── DATA SECTION ──

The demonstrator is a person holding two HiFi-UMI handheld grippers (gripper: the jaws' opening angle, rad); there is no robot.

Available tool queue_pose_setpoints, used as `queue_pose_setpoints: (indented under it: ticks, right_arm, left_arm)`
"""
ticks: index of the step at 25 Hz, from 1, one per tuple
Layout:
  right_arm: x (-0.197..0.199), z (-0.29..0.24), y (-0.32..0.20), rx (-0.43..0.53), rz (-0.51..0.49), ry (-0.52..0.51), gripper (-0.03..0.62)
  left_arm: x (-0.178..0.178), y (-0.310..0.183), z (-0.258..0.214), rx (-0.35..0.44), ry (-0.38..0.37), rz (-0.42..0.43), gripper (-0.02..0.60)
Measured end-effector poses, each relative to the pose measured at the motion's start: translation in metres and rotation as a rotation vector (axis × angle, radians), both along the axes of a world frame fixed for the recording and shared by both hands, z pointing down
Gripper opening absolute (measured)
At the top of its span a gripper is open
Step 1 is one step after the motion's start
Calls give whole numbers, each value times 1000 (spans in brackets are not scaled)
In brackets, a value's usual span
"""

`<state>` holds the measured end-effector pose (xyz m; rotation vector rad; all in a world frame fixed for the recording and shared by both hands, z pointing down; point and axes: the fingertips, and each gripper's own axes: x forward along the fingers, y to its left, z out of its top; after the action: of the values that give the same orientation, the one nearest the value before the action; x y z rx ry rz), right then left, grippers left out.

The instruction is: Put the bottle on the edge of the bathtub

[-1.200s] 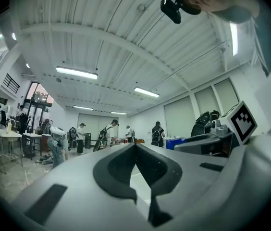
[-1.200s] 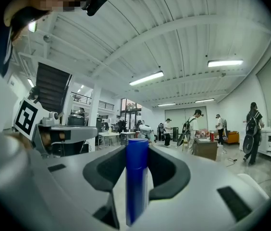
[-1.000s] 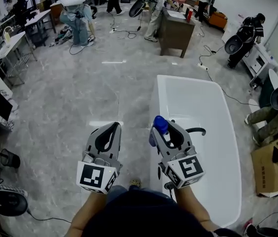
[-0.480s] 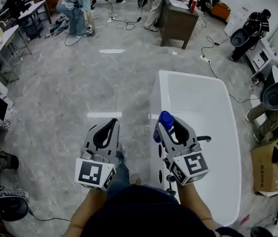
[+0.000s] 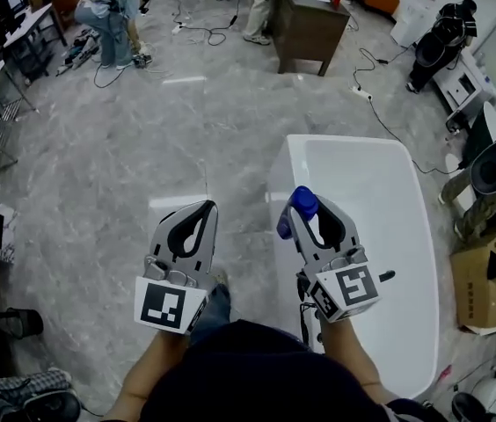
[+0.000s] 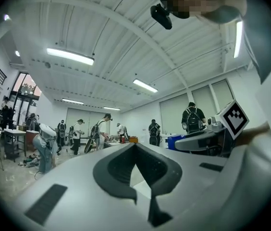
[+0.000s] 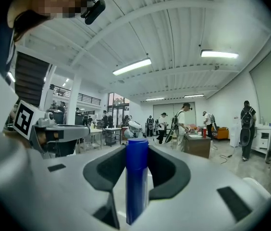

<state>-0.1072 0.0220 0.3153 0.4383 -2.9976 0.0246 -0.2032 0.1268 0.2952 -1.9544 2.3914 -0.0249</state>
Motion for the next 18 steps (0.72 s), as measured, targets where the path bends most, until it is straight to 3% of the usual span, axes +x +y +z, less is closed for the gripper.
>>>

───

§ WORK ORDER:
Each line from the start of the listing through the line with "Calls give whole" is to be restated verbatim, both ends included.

§ REPLY TO THE EXERCISE:
The demonstrator is a person holding two HiFi-UMI handheld grippers (gripper: the jaws' opening angle, rad); there is no robot.

Available tool queue_pose_setpoints, used as `queue_pose_setpoints: (indented under it: ticks, right_arm, left_arm)`
"""
ticks: index of the step at 25 Hz, from 1, one per tuple
Layout:
  right_arm: x (-0.197..0.199), z (-0.29..0.24), y (-0.32..0.20), rx (-0.43..0.53), rz (-0.51..0.49), ry (-0.52..0.51), gripper (-0.03..0.62)
  left_arm: x (-0.178..0.178), y (-0.310..0.183), z (-0.258..0.214), rx (-0.35..0.44), ry (-0.38..0.37), rz (-0.42..0.43), gripper (-0.02..0.60)
Measured end-effector poses, each relative to the pose measured at the motion's start: translation in metres and rotation as a rotation vector (axis × angle, radians), both along the axes of a world frame fixed for the recording and shared by both hands, z pointing down
Gripper opening absolute (measured)
At the top of its span a gripper is open
Step 1 is one step after the motion's start
Calls give whole numbers, each value times 1000 (spans in brackets are not scaled)

This brings the exercise to completion.